Упоминания о монархической солидарности исчезли из российской дипломатической переписки, одолевали земные заботы, назревала угроза вытеснения с Балкан. Александр I доживал последние месяцы. Вечный странник («Провел всю жизнь в дороге и умер в Таганроге») скончался в ноябре 1825 года, и на престол вступил его брат Николай, молодой человек, малоизвестный в стране. Он не числился наследником-цесаревичем, титул носил второй сын Павла Константин. Что тот заранее отказался от царствования, знал определенно лишь почивший император. Неразберихой с престолонаследием воспользовались декабристы, выступившие на Сенатской площади 14 декабря. Николай быстро, решительно и жестоко подавил восстание и вступил на трон, будучи, по собственному признанию, совершенно неподготовленным к исполнению высокой царской миссии. Его воспитанием занимался не швейцарский просветитель Лагарп, как старших братьев, а прибалтийский солдафон Ламздорф. Новому венценосцу предстояло доказать стране, на что он способен, его личный авторитет равнялся нулю.

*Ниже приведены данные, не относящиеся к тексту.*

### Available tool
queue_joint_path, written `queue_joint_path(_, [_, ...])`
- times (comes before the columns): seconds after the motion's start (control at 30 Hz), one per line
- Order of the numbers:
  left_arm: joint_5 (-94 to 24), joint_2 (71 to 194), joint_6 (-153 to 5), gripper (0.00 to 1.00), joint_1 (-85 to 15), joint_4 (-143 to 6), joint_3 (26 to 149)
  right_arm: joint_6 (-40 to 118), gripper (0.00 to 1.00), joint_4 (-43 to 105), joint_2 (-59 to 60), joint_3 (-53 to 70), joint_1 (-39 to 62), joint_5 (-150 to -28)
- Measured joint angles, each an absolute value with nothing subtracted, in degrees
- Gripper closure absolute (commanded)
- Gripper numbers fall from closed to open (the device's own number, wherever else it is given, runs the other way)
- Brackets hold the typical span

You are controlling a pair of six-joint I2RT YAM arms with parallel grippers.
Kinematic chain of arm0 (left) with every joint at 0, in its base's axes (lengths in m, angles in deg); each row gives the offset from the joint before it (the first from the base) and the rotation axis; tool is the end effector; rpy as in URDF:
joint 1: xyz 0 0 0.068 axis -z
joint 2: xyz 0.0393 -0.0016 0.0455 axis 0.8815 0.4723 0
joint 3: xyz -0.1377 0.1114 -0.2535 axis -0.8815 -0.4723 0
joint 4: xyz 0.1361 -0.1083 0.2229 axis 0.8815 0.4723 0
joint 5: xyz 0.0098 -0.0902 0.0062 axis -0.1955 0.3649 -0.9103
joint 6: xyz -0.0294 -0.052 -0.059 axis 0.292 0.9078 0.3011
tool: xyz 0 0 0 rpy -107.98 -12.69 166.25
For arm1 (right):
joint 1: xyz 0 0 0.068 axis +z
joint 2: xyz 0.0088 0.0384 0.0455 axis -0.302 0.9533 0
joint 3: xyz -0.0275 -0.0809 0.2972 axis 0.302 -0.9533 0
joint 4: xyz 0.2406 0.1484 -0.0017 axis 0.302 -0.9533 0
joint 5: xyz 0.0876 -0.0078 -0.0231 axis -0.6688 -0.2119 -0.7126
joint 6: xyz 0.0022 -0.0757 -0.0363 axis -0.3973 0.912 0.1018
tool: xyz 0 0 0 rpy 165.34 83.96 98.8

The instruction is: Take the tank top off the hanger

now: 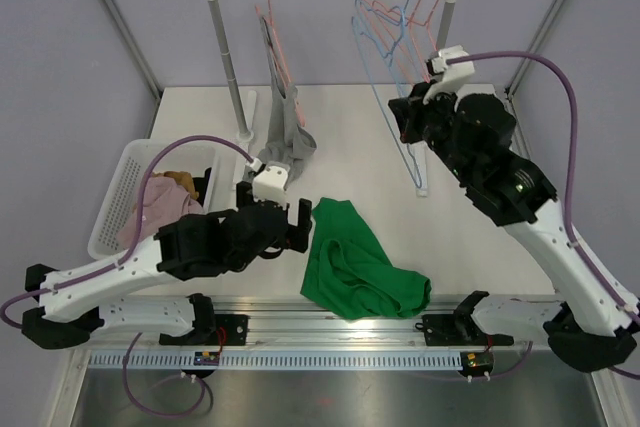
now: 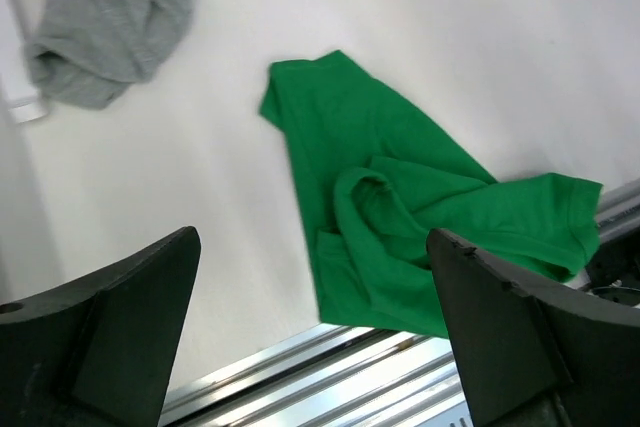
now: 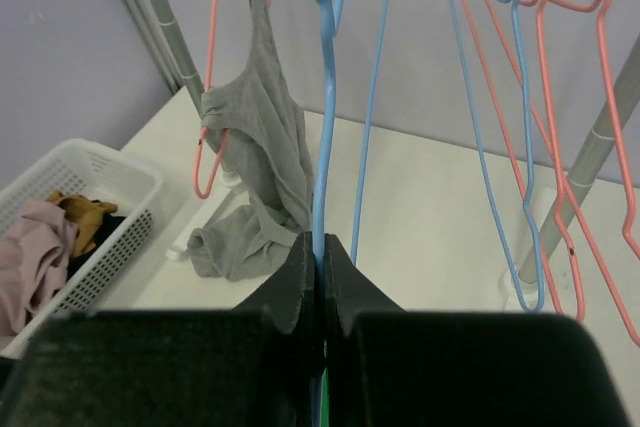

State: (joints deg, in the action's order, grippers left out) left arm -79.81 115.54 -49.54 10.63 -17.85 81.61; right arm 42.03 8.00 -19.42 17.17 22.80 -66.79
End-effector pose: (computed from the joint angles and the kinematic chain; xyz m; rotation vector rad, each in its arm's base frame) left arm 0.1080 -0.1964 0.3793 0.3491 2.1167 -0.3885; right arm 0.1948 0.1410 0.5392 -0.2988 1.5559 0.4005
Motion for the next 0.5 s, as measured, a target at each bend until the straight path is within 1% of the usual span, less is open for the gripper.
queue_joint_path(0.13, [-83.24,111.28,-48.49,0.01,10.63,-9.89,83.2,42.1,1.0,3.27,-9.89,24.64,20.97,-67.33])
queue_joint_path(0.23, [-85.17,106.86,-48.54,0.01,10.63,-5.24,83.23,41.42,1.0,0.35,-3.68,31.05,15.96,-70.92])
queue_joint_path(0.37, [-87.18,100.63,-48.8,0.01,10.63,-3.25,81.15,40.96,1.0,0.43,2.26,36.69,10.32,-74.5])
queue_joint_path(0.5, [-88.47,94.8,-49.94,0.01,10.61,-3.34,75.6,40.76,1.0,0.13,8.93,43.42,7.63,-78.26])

В дворянских кругах царило беспокойство, недавнее восстание показало распространение революционных настроений в офицерском корпусе, армию следовало занять победоносной войной, перед общественностью предстать защитником национальных интересов, для чего не существовало более действенного средства, нежели выступление в защиту героических и страдающих греков.